From Africa Recovery, Vol.13#1 (June 1999), page 10 (box within "Nigeria: Country in Focus")

Oil a mixed blessing for Nigerian economy

Nigeria is a major world supplier of crude oil, producing about 2 mn barrels per day, and is an influential member of the Organization of Petroleum Exporting Countries (OPEC). Sales of oil account for more than 90 per cent of the nation's total foreign-exchange earnings, and therefore, the lion's share of the funds Nigeria puts into its multi-faceted development programmes. Because of this substantial contribution, Nigeria could well be described as an oil-based mono-cultural economy, and the country's fortunes often rise and fall with the price of oil.

Based on an exchange rate of 86 naira to the dollar, Nigeria expects to earn N454 bn from oil resources in 1999, more than double the N216 bn it earned in 1998, although the latter was at a much higher official exchange rate, N22 to the dollar. Non-oil revenues (customs duties, company tax, value-added tax, independent revenue) accounted for N167 bn in 1998, while N214 bn is projected to be earned from outside the oil sector in 1999.

Nigeria's vulnerability to oil market shifts is well illustrated by the outcome of the 1998 federal budget, which recorded a whopping deficit of N59.8 bn, due largely to the decline in international crude oil prices, the cut in Nigeria's OPEC quota, as well as the closure of many oil wells in the troubled but oil-rich Niger Delta (see "Delta communities protest neglect"). Oil-related revenue had been projected to reach $9.8 bn, but fell short by 28 per cent, reaching only $6.3 bn. The government's budget assumptions had proved way off the mark. They were based on a $17 per barrel selling price, while oil prices for the year actually averaged only around $12.5 per barrel. The 1999 budget, based on a forecast of $9 per barrel as the average price for the year, is considered somewhat more realistic.
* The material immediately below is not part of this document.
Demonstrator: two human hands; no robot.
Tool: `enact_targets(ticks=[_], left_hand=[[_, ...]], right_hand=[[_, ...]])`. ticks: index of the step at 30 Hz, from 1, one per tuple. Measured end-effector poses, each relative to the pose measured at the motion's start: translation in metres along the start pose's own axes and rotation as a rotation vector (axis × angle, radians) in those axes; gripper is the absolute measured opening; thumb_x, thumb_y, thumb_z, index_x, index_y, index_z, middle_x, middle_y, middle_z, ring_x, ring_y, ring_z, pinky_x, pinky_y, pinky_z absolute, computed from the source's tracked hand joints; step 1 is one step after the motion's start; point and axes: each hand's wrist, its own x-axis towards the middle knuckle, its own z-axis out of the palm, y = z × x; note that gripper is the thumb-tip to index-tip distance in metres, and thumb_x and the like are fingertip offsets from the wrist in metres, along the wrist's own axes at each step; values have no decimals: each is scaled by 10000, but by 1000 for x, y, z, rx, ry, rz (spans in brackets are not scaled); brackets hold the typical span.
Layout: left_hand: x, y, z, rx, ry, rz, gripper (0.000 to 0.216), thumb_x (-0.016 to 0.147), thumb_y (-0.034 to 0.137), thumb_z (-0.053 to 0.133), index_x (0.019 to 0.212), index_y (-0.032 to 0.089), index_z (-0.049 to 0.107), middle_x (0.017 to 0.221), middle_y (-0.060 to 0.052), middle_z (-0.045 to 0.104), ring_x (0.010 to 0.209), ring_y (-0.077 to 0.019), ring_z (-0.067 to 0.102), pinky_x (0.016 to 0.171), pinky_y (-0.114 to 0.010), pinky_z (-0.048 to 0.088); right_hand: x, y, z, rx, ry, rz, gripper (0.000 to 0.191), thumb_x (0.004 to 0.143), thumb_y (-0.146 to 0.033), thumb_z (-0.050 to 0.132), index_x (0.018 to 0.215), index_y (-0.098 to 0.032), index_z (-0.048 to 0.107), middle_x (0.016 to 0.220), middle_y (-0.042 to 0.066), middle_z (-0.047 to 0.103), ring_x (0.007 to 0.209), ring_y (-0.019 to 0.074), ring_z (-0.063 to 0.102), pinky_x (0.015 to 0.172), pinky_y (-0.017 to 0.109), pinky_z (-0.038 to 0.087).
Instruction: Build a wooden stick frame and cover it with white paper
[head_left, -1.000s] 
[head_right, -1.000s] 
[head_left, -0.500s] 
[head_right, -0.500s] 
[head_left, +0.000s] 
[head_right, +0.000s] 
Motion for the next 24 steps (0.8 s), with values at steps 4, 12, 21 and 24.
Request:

The impact of the slide in oil prices also was felt in the nation's public service, with potentially serious consequences for the country's political stability. In September 1998, the government raised the salary of public employees by about 300 per cent, to N5,200 per month. But three months later, it had to go back on its promise and slashed the amount by almost half because of declining oil earnings. Then in March it reached agreement with the unions on a new monthly minimum wage, N3,500 for federal workers and N3,000 for those employed by the 36 states. But in April workers in three-quarters of the states went on strike when most state governments failed to implement the new wage for lack of funds.